Now for a bit of Redsox Dirty Secrets Revealed.....

‘Dirty’ secret about The Red Sox victory song
The Standells don’t have just Fenway fans to thank for making their song “Dirty Water” the Red Sox [team stats] victory anthem. They also have the Western Massachusetts town of Palmer and its barbecue chicken.

Last week the state Legislature made the garage rock classic the official Red Sox victory song, but the idea for the proclamation began 75 miles from Beacon Hill.

“Dirty Water” has been played after every Sox home win for more than a decade - and Red Sox Nation is hoping it will ring out this weekend in the American League title tilt against the Cleveland Indians. But it wasn’t until Chuck Burgess donated a couple copies of his new book, “Love That Dirty Water: The Standells and the Improbable Red Sox Victory Anthem,” to a Sept. 22 charity raffle and barbecue chicken dinner in Palmer that the ball got rolling.

“State Rep. Todd Smola was there and we just got to talking about how it’d be fun to do this,” Burgess said. “Well, Sen. Stephen Brewer was also there and he joined in the conversation. I didn’t expect anything of it. The next thing I know I got call from Brewer telling me how happy he was to do this.”

The bipartisan-supported proclamation not only commemorated the song, but bestowed honorary commonwealth citizenship on the Los Angeles-based Standells. Now they can honestly sing “Boston, you’re my home” for the first time.

“Dirty Water” was written by a non-Bostonian, Standells producer Ed Cobb, and released in 1966. The tale of lovers, muggers and thieves climbed to No. 11 on the Billboard charts, but it wasn’t until the ’90s that it began gaining traction in Fenway.

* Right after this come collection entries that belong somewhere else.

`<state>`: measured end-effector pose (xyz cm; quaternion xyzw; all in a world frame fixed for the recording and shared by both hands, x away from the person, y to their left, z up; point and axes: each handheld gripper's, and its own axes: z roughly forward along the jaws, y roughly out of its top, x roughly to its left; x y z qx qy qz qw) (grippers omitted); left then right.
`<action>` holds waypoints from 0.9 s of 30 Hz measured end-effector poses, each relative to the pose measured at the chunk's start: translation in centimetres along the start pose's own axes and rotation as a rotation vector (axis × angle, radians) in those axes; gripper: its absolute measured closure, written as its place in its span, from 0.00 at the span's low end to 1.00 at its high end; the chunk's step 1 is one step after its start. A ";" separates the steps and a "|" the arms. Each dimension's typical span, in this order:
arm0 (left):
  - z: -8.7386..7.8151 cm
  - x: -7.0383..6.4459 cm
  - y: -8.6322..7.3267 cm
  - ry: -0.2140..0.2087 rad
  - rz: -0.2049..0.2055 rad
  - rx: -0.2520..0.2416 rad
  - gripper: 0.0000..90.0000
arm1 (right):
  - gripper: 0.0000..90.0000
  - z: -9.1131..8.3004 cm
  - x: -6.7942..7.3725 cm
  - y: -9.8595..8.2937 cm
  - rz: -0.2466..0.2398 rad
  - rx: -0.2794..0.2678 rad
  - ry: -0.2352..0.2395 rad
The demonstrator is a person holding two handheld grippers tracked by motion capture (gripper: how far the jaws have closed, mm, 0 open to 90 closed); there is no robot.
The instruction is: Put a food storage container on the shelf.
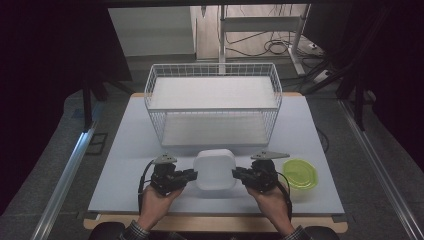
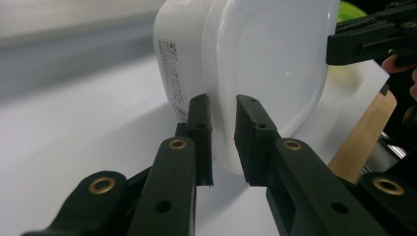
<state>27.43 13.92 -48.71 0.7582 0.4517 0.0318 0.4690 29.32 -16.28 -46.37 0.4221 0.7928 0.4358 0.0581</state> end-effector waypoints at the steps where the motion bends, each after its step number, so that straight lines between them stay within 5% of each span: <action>1: -0.1 -0.1 0.1 0.002 0.004 -0.007 0.87 | 0.87 -0.1 0.0 0.1 0.001 -0.007 0.003; 27: -3.3 -0.4 7.3 0.025 0.092 -0.138 0.87 | 0.87 -2.1 -0.6 6.6 -0.035 -0.142 0.041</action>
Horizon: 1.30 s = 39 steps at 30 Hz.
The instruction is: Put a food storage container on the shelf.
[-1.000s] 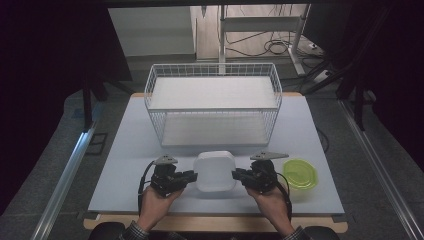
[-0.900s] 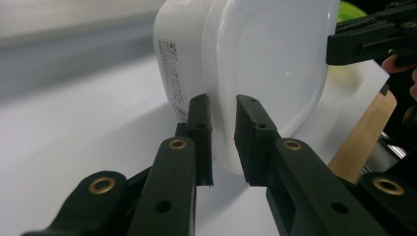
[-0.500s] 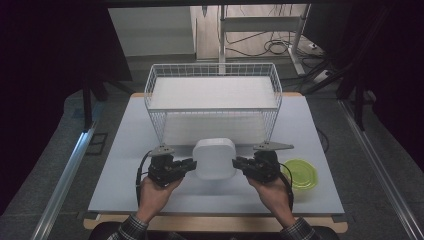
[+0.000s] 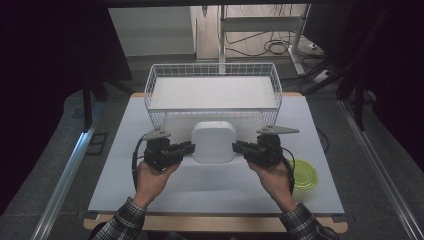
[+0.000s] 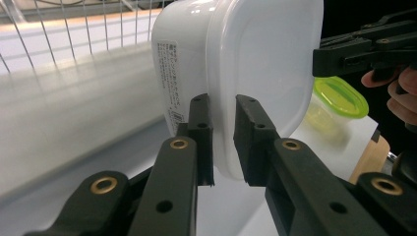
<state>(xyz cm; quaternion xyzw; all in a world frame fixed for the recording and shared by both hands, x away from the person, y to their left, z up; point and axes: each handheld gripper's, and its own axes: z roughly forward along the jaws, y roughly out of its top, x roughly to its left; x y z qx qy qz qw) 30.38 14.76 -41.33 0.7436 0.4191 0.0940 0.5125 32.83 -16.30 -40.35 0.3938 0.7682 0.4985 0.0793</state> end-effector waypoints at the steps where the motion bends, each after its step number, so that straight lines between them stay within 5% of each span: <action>1: 0.0 0.0 0.2 -0.001 0.001 -0.002 0.87 | 0.87 -0.1 -0.1 0.4 0.002 -0.005 0.001; 22: -1.8 0.1 6.7 0.016 0.059 -0.067 0.88 | 0.87 -1.0 -0.1 6.4 -0.027 -0.074 -0.004; 39: -1.8 2.1 11.1 -0.023 0.022 -0.108 0.88 | 0.87 -1.1 -0.5 11.4 -0.043 -0.112 -0.026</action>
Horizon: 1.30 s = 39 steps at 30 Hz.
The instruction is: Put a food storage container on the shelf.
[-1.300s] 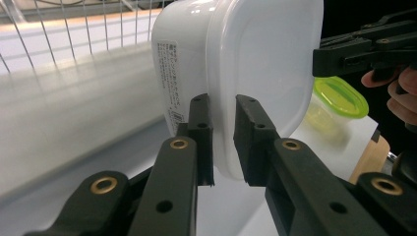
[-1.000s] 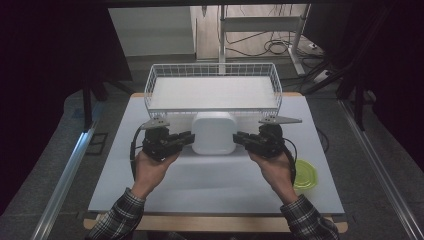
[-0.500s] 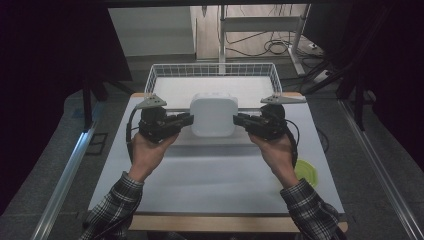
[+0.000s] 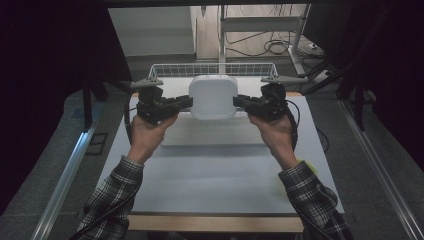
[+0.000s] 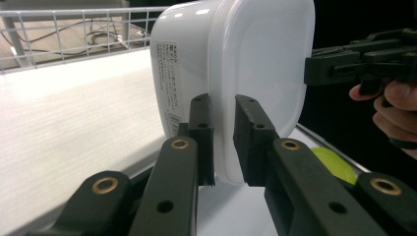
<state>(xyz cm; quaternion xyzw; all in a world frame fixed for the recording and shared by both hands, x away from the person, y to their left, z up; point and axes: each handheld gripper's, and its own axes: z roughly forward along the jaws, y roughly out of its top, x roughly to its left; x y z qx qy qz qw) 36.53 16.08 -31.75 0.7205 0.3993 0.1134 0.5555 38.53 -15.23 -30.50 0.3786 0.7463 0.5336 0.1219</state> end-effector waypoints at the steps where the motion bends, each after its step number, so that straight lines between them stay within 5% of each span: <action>1: 0.1 0.2 0.2 -0.002 -0.008 -0.001 0.88 | 0.87 0.1 -0.2 0.3 0.008 -0.002 0.003; 13: 1.7 1.7 2.0 0.001 -0.023 0.005 0.88 | 0.87 1.3 -1.6 2.2 0.034 -0.004 -0.017; 25: 3.2 2.6 1.8 0.032 -0.038 -0.002 0.81 | 0.85 2.6 -2.7 2.2 0.067 0.016 -0.009; 39: 4.3 3.0 2.1 0.065 -0.003 -0.006 0.72 | 0.74 3.9 -2.7 2.7 0.014 0.014 -0.064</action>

“The thing that’s different about ‘Dirty Water’ compared to other theme songs is that its popularity wasn’t manufactured or contrived, said Burgess’ co-author Bill Nowlin. “It was just the inspiration of a guy running the sound system. You can’t push on an audience and tell them this will be their favorite song. The Bruins [team stats] actually played it as a victory anthem before the Sox, but it just seemed to work better at Fenway. People just loved it.”